Because audio and video recordings move forward in time I think that their indexed references have to be in commonly understood time markings (seconds, minutes, hours or combinations of them).
Do the developing schemes you mention allow for them indexing themselves in any way – and would they use an Indexer to bring their indexes up to professional standards?
Indexed means that the files put through any such process are time-stamped (i.e. time code), so the desired word, phrase of phoneme (depending on your system) is identifiable as having occurred at a particular in the duration of the sound or video file. The results can be presented in various ways, but often it’s by having a navigation bar (such as you get at the bottom of a YouTube video) with markers along the bar indicating those points where the word you are searching for occurs.
Such systems do their own indexing. The human input comes in supplying the words or phonemes that the system needs to understand, say through a dictionary. It is possible to ‘train’ such systems further by adding additional text sources. For example, some of the news-based systems pick up extra intelligence about the news agenda through other web news sources produced on the same day on the same topic.
So it’s not indexing in the traditional, human sense. it’s a machine trained to recognise a set of words, finding these within a set of data fed into it, and relaying the results matched to particular points in the timeline of the video. You could get a human to improve records, saying by correcting errors in the transcription, but on the mass scale that I think will happen this just wouldn’t be practical.

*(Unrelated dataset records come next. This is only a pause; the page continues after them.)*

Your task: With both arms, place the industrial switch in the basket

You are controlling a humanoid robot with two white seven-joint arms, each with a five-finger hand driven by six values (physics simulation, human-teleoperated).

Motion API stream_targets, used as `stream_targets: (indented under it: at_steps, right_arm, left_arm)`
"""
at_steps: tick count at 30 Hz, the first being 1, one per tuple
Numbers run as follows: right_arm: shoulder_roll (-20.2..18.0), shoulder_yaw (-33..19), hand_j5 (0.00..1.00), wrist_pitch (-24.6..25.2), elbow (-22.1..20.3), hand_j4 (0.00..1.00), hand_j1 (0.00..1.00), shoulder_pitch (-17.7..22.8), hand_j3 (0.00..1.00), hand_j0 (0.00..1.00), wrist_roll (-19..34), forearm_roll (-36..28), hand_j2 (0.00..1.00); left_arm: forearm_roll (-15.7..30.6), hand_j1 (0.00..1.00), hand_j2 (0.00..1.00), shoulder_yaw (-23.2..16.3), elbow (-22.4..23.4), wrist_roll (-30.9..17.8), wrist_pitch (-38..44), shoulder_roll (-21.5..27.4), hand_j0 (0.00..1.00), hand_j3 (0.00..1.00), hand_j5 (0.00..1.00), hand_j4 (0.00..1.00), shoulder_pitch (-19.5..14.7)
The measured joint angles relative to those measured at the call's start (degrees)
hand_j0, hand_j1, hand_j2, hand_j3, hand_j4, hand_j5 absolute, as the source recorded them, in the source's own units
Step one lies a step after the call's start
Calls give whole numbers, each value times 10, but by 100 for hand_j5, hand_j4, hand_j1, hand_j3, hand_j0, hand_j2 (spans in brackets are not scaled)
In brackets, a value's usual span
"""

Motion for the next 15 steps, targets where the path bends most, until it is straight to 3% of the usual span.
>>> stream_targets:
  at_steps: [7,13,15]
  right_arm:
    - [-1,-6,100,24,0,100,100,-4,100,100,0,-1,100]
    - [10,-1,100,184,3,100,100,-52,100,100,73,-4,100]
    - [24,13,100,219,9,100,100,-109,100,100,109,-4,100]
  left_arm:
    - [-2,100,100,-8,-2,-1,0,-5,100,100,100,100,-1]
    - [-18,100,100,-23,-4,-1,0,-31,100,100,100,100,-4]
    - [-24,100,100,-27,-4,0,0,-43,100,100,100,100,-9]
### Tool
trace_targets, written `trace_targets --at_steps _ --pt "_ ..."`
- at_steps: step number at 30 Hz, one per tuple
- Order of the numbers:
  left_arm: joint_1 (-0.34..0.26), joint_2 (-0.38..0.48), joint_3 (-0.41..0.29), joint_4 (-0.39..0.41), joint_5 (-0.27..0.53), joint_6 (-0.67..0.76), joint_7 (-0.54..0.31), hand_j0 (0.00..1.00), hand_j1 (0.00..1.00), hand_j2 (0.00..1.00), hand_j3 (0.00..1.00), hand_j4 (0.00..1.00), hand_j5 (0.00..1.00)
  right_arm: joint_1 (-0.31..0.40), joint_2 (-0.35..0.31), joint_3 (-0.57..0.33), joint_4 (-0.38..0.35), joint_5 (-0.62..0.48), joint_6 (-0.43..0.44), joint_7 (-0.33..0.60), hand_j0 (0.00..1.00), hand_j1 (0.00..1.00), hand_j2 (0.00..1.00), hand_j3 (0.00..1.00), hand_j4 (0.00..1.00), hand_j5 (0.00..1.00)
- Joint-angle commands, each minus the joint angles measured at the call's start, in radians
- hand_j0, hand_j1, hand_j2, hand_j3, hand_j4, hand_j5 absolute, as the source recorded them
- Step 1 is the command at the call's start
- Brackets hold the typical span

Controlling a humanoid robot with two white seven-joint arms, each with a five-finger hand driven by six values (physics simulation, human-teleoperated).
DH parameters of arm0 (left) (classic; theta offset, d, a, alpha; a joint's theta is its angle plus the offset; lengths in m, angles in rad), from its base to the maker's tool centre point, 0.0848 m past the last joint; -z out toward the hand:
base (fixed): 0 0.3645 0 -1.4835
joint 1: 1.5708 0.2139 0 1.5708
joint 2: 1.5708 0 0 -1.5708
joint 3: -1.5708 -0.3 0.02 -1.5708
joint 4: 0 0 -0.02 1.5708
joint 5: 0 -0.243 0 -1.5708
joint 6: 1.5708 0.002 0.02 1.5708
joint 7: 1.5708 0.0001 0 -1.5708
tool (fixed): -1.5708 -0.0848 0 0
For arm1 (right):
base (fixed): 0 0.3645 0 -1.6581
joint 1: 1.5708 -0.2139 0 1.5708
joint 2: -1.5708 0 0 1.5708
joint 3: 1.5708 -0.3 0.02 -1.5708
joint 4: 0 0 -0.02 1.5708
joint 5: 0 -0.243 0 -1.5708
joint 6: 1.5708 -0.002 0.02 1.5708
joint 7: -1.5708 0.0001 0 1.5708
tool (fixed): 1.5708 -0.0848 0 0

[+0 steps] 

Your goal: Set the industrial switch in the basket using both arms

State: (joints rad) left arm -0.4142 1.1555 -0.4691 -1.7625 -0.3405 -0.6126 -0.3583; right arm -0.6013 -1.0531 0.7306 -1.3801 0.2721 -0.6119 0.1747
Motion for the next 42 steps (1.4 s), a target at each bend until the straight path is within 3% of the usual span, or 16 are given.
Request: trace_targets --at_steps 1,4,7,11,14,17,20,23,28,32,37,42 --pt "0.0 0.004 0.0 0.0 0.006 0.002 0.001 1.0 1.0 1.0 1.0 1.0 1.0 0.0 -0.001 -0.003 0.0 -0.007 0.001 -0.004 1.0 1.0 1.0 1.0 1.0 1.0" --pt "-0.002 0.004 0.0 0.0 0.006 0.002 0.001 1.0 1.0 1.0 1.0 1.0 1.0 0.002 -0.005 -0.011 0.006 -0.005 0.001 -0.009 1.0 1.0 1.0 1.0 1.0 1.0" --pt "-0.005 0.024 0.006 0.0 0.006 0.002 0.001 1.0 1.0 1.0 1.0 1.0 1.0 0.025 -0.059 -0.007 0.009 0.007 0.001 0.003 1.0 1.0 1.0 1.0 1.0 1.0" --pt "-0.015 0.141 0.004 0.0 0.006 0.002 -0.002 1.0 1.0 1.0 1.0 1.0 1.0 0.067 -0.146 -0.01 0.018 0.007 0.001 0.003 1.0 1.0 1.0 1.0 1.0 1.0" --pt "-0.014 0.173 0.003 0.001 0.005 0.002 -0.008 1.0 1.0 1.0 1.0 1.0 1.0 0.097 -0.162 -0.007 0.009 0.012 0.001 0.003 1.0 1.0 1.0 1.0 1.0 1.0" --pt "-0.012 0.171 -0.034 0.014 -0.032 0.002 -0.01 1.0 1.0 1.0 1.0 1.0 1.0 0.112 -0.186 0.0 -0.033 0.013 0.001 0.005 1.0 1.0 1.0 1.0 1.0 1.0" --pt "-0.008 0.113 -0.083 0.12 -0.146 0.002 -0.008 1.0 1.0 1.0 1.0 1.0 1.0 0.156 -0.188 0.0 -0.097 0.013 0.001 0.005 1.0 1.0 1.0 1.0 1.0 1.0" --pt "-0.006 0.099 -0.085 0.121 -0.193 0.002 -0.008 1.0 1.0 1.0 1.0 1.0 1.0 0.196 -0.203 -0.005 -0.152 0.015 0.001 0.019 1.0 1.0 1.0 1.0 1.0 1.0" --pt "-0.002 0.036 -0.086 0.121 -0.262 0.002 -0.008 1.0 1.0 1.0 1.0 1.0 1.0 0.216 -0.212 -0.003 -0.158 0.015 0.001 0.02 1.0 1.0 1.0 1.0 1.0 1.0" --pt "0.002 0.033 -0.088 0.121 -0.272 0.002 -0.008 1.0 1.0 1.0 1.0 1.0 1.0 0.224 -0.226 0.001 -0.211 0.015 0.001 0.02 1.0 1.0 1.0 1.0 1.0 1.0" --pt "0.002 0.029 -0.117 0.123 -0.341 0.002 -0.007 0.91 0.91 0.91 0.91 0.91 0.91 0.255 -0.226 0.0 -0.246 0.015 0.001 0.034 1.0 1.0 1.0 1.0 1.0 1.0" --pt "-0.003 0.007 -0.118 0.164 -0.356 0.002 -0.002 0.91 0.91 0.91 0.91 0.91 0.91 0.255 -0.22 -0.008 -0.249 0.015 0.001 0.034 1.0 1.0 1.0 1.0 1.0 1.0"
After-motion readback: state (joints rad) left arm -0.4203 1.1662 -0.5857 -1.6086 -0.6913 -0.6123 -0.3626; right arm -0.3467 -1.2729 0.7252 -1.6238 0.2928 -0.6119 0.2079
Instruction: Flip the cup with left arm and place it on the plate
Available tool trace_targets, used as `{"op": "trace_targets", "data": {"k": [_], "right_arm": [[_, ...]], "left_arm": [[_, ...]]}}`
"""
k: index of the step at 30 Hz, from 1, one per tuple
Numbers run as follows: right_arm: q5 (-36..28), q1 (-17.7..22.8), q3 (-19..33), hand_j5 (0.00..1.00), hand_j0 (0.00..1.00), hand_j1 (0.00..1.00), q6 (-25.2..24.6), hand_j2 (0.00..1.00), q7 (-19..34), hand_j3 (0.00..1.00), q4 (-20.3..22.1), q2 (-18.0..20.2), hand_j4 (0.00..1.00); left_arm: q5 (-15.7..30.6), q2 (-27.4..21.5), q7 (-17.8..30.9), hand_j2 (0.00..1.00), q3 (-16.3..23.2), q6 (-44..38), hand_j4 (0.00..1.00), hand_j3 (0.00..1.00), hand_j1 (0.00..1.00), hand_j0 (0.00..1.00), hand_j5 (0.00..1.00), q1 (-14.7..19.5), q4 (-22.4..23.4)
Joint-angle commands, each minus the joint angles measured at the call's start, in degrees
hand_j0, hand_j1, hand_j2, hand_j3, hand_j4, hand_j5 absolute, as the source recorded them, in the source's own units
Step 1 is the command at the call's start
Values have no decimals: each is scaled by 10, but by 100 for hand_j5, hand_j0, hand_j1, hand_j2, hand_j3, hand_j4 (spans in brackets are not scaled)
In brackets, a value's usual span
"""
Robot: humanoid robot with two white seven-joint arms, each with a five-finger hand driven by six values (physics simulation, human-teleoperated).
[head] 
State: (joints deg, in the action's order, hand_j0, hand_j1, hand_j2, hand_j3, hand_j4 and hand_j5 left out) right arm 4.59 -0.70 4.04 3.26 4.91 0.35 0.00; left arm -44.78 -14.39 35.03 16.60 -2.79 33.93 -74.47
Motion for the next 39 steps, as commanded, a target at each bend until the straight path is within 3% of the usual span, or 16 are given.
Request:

As a profession, librarians are doomed.
Very interesting blog Luke, a good read for so many worrying av-archivists. The BBC World Service Archive is a fantastic example of new annotation techniques reinforcing each other (says one of the users 🙂 ). Keep an eye on the FIAT/IFTA website, probably next week we’ll publish the official announcement for our MMC Seminar in Hilversum, May 16-17th, featuring (among others) the *conclusions* of the World Service project, and experiences from a broadcaster’s archive where speech-to-text is in day-by-day use as we speak (no pun intended). Which brings me to a question that I was often asked: what about s-t-t for smaller languages? Will it ever work for Slovenian or Danish for example?
Thanks Brecht. It is a really interesting area which I genuinely believe will make a huge impact on how we discover things in the future. Right now it’s the preserve of governments and the military, but all of the elements are coming into place to see it expand much further. I’ll look out for the FIAT/IFTA announcement, certainly.
Though I’ve not seen a S2T system for ‘smaller’ languages yet, there’s no reason why not if the demand’s there. Perhaps the Danish radio digitisation project LARM is doing so – it’s hinted at here: http://www.larm-archive.org/about-larm/.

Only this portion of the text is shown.